Plan 6 : Arrivée d’une fanfare (de pompiers ?) Le cinéaste semble être légèrement plus en hauteur que les autres (peut-être debout sur un banc ?).
Plan 7 : Plan en contre-plongée sur la fanfare, et en particulier sur les saxophonistes qui arrivent en premier plan.
Plan 8 : Plan très court sur les galons des pompiers.
Plan 9 : Plan à nouveau en hauteur sur la procession, mettant en valeur ce qui semble être en premier plan des élus, et en fond des enfants habillés de blanc, suivis par un dai.
Contexte et analyse
Histoire de la Fête-Dieu
La fête Dieu, aussi appelée « la fête du Corpus Christi » ou « la fête du Saint-Sacrement », est une fête religieuse catholique, célébrée soixante jours après Pâques, ou dans certains pays bénéficiant d’une dérogation, le dimanche d’après Pâques, comme en France. Cette fête se traduit par une procession traversant la ville afin de commémorer l’Eucharistie, c’est-à-dire la présence réelle du Christ dans le pain et le vin servis lors de la messe.
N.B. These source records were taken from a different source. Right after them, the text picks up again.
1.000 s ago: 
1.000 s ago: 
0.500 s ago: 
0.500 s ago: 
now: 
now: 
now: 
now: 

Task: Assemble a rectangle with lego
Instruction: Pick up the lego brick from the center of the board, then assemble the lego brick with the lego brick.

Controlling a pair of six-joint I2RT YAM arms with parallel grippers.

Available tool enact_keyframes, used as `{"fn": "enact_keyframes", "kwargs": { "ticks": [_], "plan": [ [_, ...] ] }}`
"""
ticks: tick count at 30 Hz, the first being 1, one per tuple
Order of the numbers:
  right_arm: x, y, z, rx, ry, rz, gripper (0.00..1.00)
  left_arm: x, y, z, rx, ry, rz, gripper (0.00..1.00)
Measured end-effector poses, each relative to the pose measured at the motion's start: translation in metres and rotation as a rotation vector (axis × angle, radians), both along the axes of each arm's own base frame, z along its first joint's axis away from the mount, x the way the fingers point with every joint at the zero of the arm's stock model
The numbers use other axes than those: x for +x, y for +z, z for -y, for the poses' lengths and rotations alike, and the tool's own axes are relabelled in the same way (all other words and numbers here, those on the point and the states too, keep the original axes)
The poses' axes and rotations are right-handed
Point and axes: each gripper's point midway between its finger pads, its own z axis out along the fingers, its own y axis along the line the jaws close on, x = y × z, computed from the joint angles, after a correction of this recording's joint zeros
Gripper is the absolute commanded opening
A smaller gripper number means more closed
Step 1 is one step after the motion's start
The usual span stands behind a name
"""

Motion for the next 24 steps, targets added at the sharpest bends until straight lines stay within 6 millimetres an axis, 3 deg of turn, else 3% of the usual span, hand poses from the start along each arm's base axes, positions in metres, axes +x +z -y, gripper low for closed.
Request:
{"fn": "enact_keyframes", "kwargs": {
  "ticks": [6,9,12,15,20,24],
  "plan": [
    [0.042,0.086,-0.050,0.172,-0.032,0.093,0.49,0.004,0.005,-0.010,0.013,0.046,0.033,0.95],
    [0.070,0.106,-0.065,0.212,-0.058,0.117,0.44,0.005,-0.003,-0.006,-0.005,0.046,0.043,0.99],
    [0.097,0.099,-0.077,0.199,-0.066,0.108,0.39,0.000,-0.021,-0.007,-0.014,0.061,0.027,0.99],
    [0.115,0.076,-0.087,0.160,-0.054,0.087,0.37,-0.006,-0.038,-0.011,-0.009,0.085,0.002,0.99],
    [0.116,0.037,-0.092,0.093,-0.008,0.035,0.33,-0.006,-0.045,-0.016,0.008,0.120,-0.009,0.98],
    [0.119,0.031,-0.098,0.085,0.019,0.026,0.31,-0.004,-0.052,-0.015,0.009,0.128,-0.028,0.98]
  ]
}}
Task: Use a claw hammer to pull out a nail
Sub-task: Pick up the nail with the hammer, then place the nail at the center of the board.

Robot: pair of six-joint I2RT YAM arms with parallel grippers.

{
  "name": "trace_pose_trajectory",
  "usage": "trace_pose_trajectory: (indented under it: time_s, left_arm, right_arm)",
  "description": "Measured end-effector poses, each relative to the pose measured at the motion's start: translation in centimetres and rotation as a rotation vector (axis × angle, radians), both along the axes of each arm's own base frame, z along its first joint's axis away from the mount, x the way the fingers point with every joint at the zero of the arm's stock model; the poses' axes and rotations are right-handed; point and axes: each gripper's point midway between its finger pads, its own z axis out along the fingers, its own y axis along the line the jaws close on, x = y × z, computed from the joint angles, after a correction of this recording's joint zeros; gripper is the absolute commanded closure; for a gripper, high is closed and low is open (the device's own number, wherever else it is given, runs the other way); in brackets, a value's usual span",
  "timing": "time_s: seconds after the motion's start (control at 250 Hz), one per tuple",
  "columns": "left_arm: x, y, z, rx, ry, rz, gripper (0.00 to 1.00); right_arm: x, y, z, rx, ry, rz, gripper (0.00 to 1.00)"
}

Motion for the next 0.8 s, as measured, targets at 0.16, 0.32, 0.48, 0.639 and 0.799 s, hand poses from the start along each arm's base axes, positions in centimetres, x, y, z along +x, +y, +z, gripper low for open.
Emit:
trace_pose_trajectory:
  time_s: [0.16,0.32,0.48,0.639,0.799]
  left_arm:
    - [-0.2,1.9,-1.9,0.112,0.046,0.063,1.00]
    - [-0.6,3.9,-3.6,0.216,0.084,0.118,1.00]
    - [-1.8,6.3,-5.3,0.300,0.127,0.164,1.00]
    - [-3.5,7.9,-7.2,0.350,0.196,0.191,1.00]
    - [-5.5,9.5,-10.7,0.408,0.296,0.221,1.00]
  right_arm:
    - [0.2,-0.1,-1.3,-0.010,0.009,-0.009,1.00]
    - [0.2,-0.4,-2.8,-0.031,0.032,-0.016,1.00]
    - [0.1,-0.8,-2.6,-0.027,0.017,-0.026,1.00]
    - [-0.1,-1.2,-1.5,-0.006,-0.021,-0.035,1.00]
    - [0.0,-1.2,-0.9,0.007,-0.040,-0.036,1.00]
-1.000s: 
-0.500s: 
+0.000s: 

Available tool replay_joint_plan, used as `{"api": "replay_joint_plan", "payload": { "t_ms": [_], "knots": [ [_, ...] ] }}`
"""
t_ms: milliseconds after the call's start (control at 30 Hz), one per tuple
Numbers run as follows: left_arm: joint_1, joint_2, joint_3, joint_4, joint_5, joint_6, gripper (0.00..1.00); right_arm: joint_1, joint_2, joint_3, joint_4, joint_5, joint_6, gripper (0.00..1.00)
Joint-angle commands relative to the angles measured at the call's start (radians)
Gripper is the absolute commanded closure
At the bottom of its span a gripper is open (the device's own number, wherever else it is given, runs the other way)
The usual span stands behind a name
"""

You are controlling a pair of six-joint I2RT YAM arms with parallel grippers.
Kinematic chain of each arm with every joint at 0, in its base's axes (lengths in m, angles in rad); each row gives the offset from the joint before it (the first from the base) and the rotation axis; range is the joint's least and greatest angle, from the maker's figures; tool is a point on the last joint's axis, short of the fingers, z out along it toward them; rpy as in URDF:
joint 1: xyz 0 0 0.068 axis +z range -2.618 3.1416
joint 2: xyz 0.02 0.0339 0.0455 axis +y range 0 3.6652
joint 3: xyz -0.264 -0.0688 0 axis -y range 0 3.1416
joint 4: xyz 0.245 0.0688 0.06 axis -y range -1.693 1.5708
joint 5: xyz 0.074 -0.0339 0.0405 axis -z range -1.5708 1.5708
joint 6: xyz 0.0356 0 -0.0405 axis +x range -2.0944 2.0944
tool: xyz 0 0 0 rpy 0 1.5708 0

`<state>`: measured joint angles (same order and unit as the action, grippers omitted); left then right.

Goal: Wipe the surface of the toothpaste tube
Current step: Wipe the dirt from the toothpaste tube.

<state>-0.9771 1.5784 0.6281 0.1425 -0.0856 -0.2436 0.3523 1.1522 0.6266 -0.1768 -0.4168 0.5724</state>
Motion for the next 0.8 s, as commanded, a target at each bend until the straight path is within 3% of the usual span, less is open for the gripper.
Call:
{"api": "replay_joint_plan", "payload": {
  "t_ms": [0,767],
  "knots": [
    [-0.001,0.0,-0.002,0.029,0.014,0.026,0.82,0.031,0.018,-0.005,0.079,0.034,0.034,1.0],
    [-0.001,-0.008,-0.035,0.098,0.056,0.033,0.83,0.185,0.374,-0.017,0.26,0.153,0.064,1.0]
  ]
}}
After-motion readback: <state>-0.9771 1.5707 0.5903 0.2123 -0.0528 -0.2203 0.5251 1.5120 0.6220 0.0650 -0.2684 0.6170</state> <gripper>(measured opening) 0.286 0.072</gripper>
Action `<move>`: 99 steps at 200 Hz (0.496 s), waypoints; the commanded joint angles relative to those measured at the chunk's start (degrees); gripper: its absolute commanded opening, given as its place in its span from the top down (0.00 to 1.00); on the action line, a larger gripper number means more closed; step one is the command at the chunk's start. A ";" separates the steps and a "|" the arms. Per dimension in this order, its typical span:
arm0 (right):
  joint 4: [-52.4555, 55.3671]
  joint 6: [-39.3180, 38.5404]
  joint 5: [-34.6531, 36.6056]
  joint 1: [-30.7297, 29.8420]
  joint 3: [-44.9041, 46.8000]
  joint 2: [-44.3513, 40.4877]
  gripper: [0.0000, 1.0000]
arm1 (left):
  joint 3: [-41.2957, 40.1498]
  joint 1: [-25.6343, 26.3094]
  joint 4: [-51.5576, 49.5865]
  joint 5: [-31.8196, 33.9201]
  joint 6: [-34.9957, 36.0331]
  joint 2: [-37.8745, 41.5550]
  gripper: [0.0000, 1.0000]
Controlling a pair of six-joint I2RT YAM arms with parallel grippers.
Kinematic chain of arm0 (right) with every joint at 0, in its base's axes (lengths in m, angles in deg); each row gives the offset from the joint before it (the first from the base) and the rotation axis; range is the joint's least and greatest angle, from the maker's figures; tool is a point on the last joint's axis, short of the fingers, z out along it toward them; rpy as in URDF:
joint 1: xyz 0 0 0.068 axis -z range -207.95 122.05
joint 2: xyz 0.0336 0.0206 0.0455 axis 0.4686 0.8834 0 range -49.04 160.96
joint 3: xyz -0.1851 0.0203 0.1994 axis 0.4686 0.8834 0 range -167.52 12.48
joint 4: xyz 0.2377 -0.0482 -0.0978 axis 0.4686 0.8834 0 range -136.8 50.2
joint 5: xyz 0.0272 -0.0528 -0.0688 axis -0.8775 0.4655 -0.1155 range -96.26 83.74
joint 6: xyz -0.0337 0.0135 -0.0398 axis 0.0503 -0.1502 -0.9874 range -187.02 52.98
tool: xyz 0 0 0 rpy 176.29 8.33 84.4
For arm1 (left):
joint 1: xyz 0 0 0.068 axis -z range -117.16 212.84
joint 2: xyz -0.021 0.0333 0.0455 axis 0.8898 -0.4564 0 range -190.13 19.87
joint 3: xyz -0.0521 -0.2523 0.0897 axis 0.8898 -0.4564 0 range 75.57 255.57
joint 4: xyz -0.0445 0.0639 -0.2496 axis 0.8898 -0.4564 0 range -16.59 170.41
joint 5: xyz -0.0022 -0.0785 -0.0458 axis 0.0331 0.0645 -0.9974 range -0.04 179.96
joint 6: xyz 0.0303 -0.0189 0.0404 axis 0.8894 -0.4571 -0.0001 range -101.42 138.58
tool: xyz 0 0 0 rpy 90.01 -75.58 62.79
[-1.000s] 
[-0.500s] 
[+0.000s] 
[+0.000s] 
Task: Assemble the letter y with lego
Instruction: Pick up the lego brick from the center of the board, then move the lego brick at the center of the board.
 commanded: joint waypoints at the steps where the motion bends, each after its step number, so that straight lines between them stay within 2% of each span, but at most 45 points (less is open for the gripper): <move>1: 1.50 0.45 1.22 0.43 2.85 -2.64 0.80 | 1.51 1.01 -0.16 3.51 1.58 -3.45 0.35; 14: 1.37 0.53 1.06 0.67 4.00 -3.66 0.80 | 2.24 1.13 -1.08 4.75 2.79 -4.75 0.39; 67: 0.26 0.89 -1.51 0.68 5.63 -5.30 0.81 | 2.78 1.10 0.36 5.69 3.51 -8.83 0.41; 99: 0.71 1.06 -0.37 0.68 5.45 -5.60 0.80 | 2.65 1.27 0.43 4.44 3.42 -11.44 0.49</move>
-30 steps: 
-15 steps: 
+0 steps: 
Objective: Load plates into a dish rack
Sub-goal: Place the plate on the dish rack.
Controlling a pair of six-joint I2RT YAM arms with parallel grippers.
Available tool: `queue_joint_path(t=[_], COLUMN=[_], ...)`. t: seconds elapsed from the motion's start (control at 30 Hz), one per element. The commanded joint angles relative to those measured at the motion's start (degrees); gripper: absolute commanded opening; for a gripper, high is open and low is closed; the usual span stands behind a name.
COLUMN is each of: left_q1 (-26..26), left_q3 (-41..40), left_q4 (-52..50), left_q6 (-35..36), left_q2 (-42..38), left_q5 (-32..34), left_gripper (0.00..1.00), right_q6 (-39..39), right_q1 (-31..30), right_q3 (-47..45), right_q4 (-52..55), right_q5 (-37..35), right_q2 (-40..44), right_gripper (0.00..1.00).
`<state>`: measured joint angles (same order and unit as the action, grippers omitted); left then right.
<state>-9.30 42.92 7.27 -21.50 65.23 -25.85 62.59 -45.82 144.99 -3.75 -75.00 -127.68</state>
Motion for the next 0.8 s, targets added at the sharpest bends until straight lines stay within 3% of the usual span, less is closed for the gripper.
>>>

Les origines de cette fête remontent au XIIIe siècle, du fait d’un miracle qui s’est déroulé à Bolsena, une petite ville italienne située entre Florence et Rome. Lors d’une messe, l’hostie aurait pris une couleur rosée, et du sang aurait taché le corporal (vêtement liturgique, généralement de forme carrée, représentant le linge sur lequel est posé le corps du Christ). Suite à cet événement, le pape Urbain IV décide de créer officiellement la fête du Corps du Christ (Corpus Christi ou Fête-Dieu) le 8 septembre 1264. Quelques siècles plus tard, alors que la Réforme (qui entre autres, conteste la présence réelle du Christ dans l’Eucharistie) prend de la vitesse, le Concile de Trente (1547-1563) mets l’accent sur cette fête, et en particulier sur le faste qui doit y être montré dans un objectif de propagande, mais aussi de peur de la fin du monde.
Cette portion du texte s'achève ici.